_Problem statement_. Every line of the following records that includes "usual" should be copied.

········

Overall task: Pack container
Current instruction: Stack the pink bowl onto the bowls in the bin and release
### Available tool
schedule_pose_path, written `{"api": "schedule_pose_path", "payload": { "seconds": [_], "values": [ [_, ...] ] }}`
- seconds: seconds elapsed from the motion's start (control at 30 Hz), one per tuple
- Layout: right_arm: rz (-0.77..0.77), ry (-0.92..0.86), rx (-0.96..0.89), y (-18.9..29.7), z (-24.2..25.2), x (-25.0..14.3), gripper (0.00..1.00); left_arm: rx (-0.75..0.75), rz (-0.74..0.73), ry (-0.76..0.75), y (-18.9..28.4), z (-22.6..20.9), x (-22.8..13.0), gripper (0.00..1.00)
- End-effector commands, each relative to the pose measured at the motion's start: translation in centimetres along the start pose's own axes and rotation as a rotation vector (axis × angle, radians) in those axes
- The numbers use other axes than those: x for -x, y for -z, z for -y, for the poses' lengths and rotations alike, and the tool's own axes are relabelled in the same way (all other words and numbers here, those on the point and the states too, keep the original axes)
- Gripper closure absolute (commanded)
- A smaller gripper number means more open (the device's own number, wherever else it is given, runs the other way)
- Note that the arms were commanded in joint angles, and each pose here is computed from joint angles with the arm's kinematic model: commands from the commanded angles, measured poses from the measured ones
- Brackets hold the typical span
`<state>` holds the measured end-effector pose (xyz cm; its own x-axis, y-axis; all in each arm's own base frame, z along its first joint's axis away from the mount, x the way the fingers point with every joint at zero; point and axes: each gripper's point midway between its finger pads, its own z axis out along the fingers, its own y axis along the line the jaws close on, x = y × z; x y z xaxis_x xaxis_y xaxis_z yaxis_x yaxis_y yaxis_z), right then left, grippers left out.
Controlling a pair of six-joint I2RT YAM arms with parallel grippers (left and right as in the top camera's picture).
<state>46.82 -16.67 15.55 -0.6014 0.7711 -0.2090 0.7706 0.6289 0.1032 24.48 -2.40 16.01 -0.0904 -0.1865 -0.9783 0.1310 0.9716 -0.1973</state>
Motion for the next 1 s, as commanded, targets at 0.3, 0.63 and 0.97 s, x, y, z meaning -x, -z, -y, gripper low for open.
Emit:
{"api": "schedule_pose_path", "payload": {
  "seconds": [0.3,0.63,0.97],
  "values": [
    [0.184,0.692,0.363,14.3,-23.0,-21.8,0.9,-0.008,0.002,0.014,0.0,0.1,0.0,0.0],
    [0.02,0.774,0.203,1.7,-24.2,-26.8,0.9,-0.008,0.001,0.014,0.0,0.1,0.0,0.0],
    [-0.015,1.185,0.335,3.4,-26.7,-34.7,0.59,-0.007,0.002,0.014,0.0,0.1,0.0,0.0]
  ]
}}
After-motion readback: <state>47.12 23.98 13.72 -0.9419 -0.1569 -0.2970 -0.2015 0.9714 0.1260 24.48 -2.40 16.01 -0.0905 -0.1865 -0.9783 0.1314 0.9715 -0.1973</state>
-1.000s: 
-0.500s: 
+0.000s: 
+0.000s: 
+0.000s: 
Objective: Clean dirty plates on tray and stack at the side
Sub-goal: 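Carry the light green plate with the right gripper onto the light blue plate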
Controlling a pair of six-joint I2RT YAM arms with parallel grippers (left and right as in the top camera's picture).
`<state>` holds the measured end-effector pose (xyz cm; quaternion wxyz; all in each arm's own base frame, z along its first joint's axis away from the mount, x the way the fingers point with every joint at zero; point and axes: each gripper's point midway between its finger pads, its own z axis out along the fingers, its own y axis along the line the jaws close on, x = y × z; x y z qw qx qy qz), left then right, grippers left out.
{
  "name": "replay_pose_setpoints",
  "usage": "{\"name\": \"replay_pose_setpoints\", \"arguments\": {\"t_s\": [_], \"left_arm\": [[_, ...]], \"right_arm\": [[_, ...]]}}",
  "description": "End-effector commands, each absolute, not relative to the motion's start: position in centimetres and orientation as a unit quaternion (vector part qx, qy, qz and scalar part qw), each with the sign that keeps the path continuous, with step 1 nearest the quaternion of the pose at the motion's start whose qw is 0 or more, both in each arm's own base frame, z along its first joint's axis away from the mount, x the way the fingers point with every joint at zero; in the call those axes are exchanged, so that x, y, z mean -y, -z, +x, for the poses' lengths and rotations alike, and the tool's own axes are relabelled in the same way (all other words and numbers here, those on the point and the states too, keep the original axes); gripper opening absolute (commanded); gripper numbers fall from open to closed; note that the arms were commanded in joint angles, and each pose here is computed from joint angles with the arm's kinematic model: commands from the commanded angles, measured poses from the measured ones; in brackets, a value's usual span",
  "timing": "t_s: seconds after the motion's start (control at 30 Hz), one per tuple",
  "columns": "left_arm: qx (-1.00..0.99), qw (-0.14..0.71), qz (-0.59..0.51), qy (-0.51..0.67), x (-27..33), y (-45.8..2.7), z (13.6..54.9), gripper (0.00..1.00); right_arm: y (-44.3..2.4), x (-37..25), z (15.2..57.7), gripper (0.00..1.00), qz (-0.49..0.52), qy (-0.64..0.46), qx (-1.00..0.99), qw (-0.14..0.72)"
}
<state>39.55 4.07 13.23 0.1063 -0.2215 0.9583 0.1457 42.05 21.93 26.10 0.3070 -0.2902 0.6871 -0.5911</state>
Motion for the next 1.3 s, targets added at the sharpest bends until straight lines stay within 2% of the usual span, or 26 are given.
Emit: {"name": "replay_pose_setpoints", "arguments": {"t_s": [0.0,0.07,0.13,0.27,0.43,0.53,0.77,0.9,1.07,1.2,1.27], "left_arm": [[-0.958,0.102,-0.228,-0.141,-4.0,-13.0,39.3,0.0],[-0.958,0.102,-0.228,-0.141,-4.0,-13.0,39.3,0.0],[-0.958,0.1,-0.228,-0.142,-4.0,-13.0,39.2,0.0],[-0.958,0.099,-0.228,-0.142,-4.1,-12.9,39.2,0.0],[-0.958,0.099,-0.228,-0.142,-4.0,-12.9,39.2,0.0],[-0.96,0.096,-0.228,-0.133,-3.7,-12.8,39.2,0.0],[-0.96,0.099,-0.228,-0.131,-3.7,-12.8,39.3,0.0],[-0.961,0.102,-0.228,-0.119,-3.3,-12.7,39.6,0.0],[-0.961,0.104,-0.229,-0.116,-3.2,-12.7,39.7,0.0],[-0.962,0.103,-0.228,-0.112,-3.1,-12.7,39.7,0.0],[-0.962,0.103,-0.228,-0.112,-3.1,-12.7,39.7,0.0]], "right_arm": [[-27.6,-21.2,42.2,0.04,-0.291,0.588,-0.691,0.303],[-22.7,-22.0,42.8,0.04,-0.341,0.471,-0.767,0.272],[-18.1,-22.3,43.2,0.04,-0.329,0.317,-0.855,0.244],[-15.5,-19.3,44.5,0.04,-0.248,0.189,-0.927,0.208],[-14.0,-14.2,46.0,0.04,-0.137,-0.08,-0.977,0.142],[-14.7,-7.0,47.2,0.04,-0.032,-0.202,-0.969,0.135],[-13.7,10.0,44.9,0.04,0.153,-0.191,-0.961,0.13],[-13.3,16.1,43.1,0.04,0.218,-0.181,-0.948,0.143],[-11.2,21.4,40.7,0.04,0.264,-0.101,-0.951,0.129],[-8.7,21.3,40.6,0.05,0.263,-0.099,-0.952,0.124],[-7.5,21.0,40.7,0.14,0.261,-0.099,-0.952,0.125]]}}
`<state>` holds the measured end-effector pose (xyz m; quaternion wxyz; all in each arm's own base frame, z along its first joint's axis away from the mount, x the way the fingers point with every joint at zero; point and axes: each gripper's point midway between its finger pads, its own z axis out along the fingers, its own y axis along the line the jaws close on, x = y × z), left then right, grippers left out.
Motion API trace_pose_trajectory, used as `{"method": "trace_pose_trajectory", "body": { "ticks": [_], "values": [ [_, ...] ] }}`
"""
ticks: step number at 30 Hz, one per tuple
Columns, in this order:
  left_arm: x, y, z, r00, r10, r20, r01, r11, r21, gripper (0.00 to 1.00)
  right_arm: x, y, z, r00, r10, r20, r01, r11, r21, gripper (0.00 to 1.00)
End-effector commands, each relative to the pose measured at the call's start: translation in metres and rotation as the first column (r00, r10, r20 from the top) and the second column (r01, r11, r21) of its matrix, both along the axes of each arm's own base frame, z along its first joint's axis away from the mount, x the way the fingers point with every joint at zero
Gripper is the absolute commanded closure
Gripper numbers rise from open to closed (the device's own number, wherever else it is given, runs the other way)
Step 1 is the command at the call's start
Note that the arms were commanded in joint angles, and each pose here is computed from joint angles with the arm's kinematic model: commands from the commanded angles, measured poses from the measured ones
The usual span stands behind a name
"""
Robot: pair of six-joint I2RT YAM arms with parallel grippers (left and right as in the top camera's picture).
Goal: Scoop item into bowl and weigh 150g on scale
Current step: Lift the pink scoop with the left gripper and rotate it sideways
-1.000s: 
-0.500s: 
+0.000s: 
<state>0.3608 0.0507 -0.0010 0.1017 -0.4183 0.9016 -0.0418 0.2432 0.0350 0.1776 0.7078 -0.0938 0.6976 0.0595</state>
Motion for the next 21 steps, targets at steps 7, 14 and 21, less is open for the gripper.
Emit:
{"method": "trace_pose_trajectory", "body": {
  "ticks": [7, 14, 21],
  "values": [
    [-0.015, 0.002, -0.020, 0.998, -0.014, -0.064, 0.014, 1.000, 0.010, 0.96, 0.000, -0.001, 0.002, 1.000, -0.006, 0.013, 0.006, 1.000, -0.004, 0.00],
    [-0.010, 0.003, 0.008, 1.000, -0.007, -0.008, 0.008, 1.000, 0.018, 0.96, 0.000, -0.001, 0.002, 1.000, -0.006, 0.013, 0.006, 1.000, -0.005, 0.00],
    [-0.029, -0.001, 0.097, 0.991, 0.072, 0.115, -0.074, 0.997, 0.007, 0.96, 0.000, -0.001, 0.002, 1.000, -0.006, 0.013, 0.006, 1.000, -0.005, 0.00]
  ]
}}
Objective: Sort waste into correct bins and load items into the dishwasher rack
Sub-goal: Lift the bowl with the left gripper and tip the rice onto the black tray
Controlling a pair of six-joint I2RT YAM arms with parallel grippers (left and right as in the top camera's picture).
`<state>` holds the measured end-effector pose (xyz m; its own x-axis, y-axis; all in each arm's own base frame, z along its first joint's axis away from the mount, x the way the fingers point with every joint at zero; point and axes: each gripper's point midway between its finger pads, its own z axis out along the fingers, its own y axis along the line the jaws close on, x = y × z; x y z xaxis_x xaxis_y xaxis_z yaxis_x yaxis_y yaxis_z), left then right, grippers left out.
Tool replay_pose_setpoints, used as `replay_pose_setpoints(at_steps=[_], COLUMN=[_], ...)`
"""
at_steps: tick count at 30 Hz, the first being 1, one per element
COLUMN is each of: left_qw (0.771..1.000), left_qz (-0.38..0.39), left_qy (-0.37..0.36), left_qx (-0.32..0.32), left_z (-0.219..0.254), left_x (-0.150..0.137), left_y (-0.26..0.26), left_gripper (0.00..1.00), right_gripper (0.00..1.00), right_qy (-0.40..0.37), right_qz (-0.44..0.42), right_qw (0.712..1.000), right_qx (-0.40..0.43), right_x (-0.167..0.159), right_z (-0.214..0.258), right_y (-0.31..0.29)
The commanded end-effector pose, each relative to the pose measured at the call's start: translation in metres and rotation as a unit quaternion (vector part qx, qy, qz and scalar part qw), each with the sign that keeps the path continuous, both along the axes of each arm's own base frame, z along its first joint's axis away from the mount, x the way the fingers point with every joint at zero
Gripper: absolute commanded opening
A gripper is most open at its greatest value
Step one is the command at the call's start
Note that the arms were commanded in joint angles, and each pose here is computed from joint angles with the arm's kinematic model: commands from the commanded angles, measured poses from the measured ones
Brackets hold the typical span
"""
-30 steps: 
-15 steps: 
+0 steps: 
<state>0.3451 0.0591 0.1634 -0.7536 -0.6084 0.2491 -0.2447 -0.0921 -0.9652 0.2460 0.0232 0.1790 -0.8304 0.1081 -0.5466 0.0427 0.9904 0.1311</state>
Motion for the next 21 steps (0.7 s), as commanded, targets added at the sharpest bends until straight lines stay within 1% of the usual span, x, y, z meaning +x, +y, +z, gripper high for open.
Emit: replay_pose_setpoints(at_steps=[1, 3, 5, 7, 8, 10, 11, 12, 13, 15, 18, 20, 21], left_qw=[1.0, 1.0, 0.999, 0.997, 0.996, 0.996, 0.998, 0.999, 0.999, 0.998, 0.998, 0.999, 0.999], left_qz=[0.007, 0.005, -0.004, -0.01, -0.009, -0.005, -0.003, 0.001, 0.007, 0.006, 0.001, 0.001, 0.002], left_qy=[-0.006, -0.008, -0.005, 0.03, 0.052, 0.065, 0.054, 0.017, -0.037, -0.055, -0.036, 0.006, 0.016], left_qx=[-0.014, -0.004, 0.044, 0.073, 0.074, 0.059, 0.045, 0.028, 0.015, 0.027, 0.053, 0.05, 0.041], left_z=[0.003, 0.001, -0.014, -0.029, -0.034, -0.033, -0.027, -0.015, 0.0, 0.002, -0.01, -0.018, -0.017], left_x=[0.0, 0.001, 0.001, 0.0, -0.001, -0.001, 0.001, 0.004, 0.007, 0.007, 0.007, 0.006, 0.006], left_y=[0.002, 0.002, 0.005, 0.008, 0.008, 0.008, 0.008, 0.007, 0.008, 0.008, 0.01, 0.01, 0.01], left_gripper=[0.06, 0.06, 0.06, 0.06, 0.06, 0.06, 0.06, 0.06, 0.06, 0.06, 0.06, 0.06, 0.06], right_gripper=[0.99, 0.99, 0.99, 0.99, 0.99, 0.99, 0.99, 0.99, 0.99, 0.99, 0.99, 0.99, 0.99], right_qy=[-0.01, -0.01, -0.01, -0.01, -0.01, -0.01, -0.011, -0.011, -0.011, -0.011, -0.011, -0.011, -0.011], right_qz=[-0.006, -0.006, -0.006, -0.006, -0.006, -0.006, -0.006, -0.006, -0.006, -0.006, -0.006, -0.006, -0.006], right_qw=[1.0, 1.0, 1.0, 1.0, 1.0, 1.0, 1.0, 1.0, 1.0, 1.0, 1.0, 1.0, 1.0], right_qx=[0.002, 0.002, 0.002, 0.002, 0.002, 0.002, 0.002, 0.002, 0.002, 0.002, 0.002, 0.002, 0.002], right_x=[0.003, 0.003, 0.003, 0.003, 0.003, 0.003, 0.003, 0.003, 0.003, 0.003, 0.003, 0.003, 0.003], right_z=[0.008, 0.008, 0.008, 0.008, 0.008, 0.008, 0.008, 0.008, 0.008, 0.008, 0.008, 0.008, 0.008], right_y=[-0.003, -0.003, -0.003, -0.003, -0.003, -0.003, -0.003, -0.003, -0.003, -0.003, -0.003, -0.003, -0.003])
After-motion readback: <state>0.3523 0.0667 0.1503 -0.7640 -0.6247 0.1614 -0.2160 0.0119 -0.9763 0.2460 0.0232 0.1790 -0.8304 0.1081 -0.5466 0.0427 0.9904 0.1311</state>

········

_Exercise output_.
  "description": "End-effector commands, each absolute, not relative to the motion's start: position in centimetres and orientation as a unit quaternion (vector part qx, qy, qz and scalar part qw), each with the sign that keeps the path continuous, with step 1 nearest the quaternion of the pose at the motion's start whose qw is 0 or more, both in each arm's own base frame, z along its first joint's axis away from the mount, x the way the fingers point with every joint at zero; in the call those axes are exchanged, so that x, y, z mean -y, -z, +x, for the poses' lengths and rotations alike, and the tool's own axes are relabelled in the same way (all other words and numbers here, those on the point and the states too, keep the original axes); gripper opening absolute (commanded); gripper numbers fall from open to closed; note that the arms were commanded in joint angles, and each pose here is computed from joint angles with the arm's kinematic model: commands from the commanded angles, measured poses from the measured ones; in brackets, a value's usual span",
Motion for the next 1.3 s, targets added at the sharpest bends until straight lines stay within 2% of the usual span, or 26 are given.
The usual span stands behind a name
Motion for the next 21 steps (0.7 s), as commanded, targets added at the sharpest bends until straight lines stay within 1% of the usual span, x, y, z meaning +x, +y, +z, gripper high for open.

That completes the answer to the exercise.